— WHAT THIS TASK INVOLVES —
Down to the final line, write out the material beneath exactly, without pictures.

• • • • • • •

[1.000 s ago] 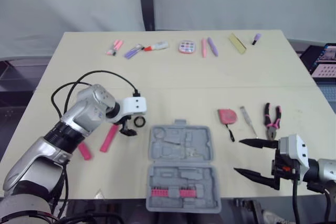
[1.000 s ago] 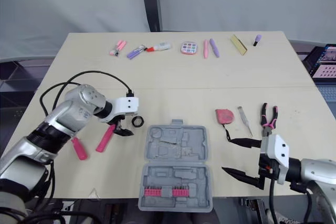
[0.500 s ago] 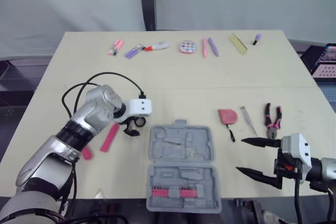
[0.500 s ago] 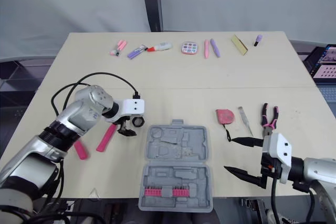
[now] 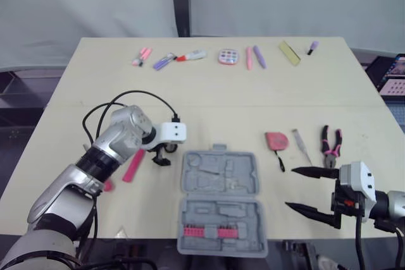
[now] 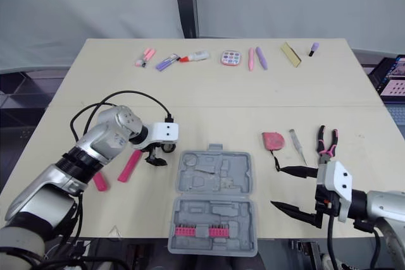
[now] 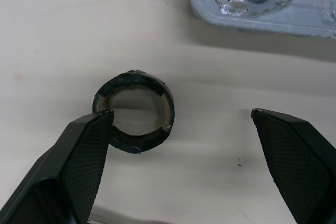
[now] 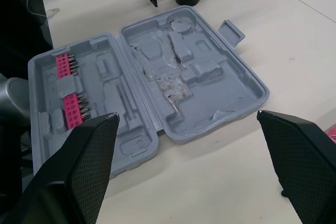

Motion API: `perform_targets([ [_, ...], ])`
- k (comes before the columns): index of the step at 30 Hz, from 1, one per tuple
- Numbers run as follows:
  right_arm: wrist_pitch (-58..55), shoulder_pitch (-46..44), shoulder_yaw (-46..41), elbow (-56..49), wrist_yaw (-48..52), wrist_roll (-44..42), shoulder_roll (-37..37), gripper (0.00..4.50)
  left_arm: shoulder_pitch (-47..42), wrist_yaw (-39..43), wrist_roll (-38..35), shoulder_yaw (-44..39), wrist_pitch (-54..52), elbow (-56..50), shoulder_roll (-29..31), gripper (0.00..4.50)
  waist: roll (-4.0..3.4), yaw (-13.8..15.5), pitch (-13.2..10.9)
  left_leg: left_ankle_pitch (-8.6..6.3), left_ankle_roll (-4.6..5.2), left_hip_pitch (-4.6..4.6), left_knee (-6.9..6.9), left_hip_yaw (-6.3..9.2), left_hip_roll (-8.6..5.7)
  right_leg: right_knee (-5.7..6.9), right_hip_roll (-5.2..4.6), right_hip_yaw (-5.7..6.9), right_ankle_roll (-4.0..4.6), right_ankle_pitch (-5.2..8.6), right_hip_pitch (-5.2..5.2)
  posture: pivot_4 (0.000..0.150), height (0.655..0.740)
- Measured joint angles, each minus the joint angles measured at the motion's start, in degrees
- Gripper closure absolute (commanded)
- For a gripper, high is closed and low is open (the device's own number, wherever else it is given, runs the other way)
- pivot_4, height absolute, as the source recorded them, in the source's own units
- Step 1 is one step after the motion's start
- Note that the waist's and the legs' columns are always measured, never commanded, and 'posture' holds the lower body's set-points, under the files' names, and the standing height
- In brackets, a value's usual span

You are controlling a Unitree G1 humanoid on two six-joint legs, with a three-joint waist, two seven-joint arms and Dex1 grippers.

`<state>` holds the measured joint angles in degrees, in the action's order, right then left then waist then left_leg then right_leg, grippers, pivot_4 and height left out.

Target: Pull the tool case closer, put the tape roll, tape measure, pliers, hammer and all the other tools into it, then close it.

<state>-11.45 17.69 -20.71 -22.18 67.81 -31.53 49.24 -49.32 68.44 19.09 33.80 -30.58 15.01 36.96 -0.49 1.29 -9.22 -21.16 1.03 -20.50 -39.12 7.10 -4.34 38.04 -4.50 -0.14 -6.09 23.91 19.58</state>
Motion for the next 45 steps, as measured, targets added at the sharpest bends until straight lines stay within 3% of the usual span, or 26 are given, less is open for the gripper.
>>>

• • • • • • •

— EXERCISE RESULT —
[1.000 s ago] 
[1.000 s ago] 
[0.500 s ago] 
[0.500 s ago] 
[now] 
[now] 
[now] 
[now] 

Motion API: `perform_targets([ [_, ...], ])`
- k (comes before the columns): index of the step at 30 Hz, from 1, one per tuple
- Numbers run as follows:
  right_arm: wrist_pitch (-58..55), shoulder_pitch (-46..44), shoulder_yaw (-46..41), elbow (-56..49), wrist_yaw (-48..52), wrist_roll (-44..42), shoulder_roll (-37..37), gripper (0.00..4.50)
  left_arm: shoulder_pitch (-47..42), wrist_yaw (-39..43), wrist_roll (-38..35), shoulder_yaw (-44..39), wrist_pitch (-54..52), elbow (-56..50), shoulder_roll (-29..31), gripper (0.00..4.50)
  waist: roll (-4.0..3.4), yaw (-13.8..15.5), pitch (-13.2..10.9)
  left_leg: left_ankle_pitch (-8.6..6.3), left_ankle_roll (-4.6..5.2), left_hip_pitch (-4.6..4.6), left_knee (-6.9..6.9), left_hip_yaw (-6.3..9.2), left_hip_roll (-8.6..5.7)
  right_leg: right_knee (-5.7..6.9), right_hip_roll (-5.2..4.6), right_hip_yaw (-5.7..6.9), right_ankle_roll (-4.0..4.6), right_ankle_pitch (-5.2..8.6), right_hip_pitch (-5.2..5.2)
  posture: pivot_4 (0.000..0.150), height (0.655..0.740)
- Measured joint angles, each minus the joint angles measured at the motion's start, in degrees
- Gripper closure absolute (commanded)
- For a gripper, high is closed and low is open (the device's own number, wherever else it is given, runs the other way)
- pivot_4, height absolute, as the source recorded them, in the source's own units
- Step 1 is one step after the motion's start
- Note that the waist's and the legs' columns are always measured, never commanded, and 'posture' holds the lower body's set-points, under the files' names, and the standing height
- In brackets, a value's usual span

You are controlling a Unitree G1 humanoid on two six-joint legs, with a three-joint waist, two seven-joint arms and Dex1 grippers.

`<state>` holds the measured joint angles in degrees, in the action's order, right then left then waist then left_leg then right_leg, grippers, pivot_4 and height left out.

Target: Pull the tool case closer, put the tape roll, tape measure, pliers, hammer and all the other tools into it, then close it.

<state>-11.45 17.69 -20.71 -22.18 67.81 -31.53 49.24 -49.32 68.44 19.09 33.80 -30.58 15.01 36.96 -0.49 1.29 -9.22 -21.16 1.03 -20.50 -39.12 7.10 -4.34 38.04 -4.50 -0.14 -6.09 23.91 19.58</state>
Motion for the next 45 steps, as measured, targets added at the sharpest bends until straight lines stay within 3% of the usual span, or 26 are given, less is open for the gripper.
>>>

For this exercise, nothing further remains to be done.